→ WHAT IS BEING ASKED:
Which lines of the entries hold the string "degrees"? Copy each one.

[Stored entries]

^^^^^^^^^^^^^^^^

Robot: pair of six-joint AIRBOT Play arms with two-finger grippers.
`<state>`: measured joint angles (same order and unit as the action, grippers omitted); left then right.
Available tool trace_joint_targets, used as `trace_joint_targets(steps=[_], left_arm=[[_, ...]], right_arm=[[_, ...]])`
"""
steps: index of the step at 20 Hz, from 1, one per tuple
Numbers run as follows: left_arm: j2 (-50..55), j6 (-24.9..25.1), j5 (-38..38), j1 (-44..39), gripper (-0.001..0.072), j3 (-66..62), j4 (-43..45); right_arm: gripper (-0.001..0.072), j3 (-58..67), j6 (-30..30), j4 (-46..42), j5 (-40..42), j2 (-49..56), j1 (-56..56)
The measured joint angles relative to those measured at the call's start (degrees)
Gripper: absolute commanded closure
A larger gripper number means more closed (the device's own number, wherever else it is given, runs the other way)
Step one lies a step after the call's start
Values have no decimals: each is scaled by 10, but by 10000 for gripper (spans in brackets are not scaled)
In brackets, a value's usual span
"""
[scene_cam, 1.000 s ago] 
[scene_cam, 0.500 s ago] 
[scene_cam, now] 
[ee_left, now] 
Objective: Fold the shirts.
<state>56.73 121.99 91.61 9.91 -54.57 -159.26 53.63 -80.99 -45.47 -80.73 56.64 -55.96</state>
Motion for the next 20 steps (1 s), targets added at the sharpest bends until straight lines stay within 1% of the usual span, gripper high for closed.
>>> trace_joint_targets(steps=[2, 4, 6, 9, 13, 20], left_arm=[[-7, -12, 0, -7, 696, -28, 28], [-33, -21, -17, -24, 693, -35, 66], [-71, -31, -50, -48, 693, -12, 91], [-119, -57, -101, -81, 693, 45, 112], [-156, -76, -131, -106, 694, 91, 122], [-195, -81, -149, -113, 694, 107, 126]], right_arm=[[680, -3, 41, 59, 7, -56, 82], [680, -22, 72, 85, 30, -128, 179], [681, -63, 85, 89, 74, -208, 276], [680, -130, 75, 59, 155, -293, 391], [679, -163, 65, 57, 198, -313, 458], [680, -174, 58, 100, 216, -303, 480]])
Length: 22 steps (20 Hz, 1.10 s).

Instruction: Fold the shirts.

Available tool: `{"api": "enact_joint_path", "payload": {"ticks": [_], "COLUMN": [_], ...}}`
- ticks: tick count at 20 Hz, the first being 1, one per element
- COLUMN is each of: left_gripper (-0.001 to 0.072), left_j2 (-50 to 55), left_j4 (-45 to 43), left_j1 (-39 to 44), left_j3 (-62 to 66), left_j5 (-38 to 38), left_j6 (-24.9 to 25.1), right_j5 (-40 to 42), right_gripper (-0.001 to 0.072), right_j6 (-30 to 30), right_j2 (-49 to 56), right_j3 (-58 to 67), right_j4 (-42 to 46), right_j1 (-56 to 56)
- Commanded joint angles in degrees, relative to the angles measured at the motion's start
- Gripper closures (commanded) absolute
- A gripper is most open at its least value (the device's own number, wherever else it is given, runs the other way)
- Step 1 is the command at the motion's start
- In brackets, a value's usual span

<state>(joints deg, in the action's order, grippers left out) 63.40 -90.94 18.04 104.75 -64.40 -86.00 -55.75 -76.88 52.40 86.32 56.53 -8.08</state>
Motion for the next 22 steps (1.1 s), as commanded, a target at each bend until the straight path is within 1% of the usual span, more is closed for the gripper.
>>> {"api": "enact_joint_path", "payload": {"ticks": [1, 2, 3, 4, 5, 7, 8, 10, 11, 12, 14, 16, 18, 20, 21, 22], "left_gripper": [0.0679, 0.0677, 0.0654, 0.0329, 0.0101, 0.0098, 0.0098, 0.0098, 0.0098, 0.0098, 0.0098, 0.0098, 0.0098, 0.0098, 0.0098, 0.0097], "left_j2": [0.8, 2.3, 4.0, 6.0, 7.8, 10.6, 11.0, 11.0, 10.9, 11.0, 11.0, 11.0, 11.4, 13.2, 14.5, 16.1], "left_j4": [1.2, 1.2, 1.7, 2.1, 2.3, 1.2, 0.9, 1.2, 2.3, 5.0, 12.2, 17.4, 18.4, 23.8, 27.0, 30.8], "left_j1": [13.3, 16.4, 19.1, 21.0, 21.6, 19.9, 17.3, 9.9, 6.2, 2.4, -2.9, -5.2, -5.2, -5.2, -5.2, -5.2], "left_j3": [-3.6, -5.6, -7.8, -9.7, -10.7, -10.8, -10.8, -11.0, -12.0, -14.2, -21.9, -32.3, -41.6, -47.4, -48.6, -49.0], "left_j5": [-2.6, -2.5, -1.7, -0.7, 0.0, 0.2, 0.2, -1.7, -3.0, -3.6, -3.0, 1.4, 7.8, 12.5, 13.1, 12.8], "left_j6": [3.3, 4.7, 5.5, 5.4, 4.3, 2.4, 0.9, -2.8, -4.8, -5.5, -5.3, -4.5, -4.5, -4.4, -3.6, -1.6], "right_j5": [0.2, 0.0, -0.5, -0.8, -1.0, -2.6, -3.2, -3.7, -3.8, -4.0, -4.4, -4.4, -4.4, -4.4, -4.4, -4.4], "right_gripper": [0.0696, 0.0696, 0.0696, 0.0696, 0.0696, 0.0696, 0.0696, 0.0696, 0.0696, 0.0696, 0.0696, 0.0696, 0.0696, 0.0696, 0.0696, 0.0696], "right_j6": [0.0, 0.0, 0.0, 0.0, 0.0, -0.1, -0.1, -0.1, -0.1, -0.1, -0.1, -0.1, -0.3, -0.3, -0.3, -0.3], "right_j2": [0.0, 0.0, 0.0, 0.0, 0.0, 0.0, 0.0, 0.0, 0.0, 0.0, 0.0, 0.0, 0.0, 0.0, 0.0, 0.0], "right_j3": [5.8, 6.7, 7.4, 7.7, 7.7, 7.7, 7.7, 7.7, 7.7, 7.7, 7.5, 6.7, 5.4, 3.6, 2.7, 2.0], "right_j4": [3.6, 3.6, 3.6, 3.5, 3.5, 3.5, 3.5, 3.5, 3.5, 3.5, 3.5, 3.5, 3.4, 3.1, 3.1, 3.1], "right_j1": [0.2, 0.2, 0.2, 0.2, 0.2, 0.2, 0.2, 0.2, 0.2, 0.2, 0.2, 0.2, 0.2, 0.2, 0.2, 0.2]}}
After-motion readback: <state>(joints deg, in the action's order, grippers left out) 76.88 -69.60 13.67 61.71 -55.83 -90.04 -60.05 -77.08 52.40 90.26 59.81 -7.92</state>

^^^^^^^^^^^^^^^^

→ EXERCISE RESULT:
The measured joint angles relative to those measured at the call's start (degrees)
- Commanded joint angles in degrees, relative to the angles measured at the motion's start

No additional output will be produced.